→ **EXERCISE GOAL**
Retype the records below exactly as they stand, omitting the pictures.

→ **RECORDS FOR PROCESSING**
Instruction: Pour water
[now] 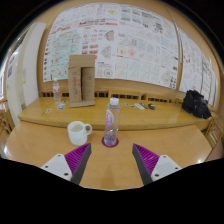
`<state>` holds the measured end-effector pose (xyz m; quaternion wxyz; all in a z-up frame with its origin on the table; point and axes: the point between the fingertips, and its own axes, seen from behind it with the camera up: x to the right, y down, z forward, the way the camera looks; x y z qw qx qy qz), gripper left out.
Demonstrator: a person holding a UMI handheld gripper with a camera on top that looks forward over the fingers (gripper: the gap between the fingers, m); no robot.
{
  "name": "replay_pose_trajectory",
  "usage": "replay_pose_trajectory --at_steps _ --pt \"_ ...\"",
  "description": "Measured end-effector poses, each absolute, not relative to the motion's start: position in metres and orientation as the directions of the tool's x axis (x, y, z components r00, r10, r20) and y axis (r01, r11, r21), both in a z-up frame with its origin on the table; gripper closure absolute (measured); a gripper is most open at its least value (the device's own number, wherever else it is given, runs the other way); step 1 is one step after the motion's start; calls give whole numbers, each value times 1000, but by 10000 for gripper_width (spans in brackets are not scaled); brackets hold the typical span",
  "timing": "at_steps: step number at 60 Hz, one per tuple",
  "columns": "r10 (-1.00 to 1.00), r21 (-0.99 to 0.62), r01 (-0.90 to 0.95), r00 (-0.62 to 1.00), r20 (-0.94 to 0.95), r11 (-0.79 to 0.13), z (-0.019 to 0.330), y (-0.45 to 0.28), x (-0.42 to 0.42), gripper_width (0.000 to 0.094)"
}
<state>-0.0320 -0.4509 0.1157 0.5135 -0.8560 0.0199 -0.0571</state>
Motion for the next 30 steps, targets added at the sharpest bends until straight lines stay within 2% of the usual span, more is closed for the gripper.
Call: replay_pose_trajectory --at_steps 14,30 --pt "-86 -886 61 990 113 -459 157 -569 -62 84" --pt "-101 -889 27 992 82 -457 175 -627 -74 89"
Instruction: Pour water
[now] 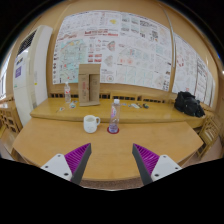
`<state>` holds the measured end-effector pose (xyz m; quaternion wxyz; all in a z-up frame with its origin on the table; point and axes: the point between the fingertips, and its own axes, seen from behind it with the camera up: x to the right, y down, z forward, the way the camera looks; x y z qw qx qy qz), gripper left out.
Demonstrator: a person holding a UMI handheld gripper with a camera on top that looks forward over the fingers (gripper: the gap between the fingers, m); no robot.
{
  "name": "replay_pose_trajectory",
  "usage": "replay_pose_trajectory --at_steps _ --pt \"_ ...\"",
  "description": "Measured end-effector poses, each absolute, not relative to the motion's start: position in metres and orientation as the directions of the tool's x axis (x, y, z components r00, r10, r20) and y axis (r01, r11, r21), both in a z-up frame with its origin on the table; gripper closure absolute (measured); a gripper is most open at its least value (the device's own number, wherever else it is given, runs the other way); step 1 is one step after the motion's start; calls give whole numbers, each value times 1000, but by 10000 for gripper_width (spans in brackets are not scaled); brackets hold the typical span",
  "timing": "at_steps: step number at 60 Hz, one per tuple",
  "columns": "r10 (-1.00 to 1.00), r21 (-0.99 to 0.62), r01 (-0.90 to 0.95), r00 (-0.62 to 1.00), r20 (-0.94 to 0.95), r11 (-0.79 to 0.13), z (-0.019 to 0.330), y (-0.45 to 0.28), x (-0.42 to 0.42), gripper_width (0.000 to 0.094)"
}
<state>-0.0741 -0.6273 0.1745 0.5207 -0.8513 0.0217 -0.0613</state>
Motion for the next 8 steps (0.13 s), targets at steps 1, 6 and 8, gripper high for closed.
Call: replay_pose_trajectory --at_steps 1,6,8 --pt "-101 -889 26 992 80 -457 176 -629 -74 87" --pt "-101 -893 33 991 87 -449 180 -633 -74 87" --pt "-102 -892 33 991 88 -452 180 -635 -74 86"
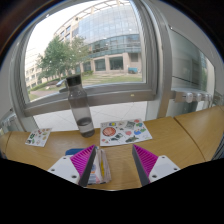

→ **RESULT OF THIS TASK**
Instruction: Pour water
[now] 
`<state>` holds the measured end-effector pose (xyz m; quaternion wxyz; all in a z-up frame with its origin on the table; point and axes: the point between the fingertips, and its own axes, seen from behind it with the camera up: x to the right, y down, z forward, the way the camera looks; x y z qw qx qy qz), gripper left out.
Demonstrator: a person holding a UMI handheld gripper with a camera on top that looks forward over the fingers (gripper: the gap between the fingers, m); no robot.
{
  "name": "replay_pose_trajectory",
  "usage": "replay_pose_trajectory --at_steps _ --pt \"_ ...\"",
  "description": "Measured end-effector poses, each absolute, not relative to the motion's start: position in metres and orientation as the directions of the tool's x axis (x, y, z components r00, r10, r20) and y axis (r01, r11, r21), both in a z-up frame with its origin on the table; gripper closure absolute (measured); a gripper is most open at its least value (the device's own number, wherever else it is given, runs the other way); step 1 is one step after the motion's start; calls give whole numbers, each value times 1000, but by 10000 for gripper_width (spans in brackets are not scaled); brackets hold the typical span",
  "timing": "at_steps: step number at 60 Hz, one per tuple",
  "columns": "r10 (-1.00 to 1.00), r21 (-0.99 to 0.62), r01 (-0.90 to 0.95), r00 (-0.62 to 1.00), r20 (-0.94 to 0.95), r11 (-0.79 to 0.13), z (-0.019 to 0.330), y (-0.45 to 0.28), x (-0.42 to 0.42), gripper_width (0.000 to 0.094)"
}
<state>-0.0320 -0.4509 0.1157 0.5135 -0.8560 0.0199 -0.0571</state>
Motion for the next 30 steps, targets added at the sharpest bends until straight lines stay within 2% of the usual span, more is closed for the gripper.
Call: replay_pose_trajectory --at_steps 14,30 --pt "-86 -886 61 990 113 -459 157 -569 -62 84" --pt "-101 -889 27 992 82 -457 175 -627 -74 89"
Instruction: Pour water
[now] 
`<state>` holds the measured end-effector pose (xyz m; quaternion wxyz; all in a z-up frame with its origin on the table; point and axes: the point between the fingertips, and its own axes, seen from behind it with the camera up: x to the right, y down, z forward, the way the camera looks; x y z qw qx qy qz), gripper left out.
Demonstrator: a person holding a UMI handheld gripper with a camera on top that looks forward over the fingers (gripper: the gap between the fingers, m); no robot.
{
  "name": "replay_pose_trajectory",
  "usage": "replay_pose_trajectory --at_steps _ --pt \"_ ...\"",
  "description": "Measured end-effector poses, each absolute, not relative to the motion's start: position in metres and orientation as the directions of the tool's x axis (x, y, z components r00, r10, r20) and y axis (r01, r11, r21), both in a z-up frame with its origin on the table; gripper closure absolute (measured); a gripper is most open at its least value (the device's own number, wherever else it is given, runs the other way); step 1 is one step after the motion's start; calls give whole numbers, each value times 1000, but by 10000 for gripper_width (spans in brackets are not scaled); brackets hold the typical span",
  "timing": "at_steps: step number at 60 Hz, one per tuple",
  "columns": "r10 (-1.00 to 1.00), r21 (-0.99 to 0.62), r01 (-0.90 to 0.95), r00 (-0.62 to 1.00), r20 (-0.94 to 0.95), r11 (-0.79 to 0.13), z (-0.019 to 0.330), y (-0.45 to 0.28), x (-0.42 to 0.42), gripper_width (0.000 to 0.094)"
}
<state>-0.0741 -0.6273 0.1745 0.5207 -0.8513 0.0217 -0.0613</state>
Motion for the next 8 steps (0.13 s), targets at steps 1, 6 and 8, gripper high for closed.
Call: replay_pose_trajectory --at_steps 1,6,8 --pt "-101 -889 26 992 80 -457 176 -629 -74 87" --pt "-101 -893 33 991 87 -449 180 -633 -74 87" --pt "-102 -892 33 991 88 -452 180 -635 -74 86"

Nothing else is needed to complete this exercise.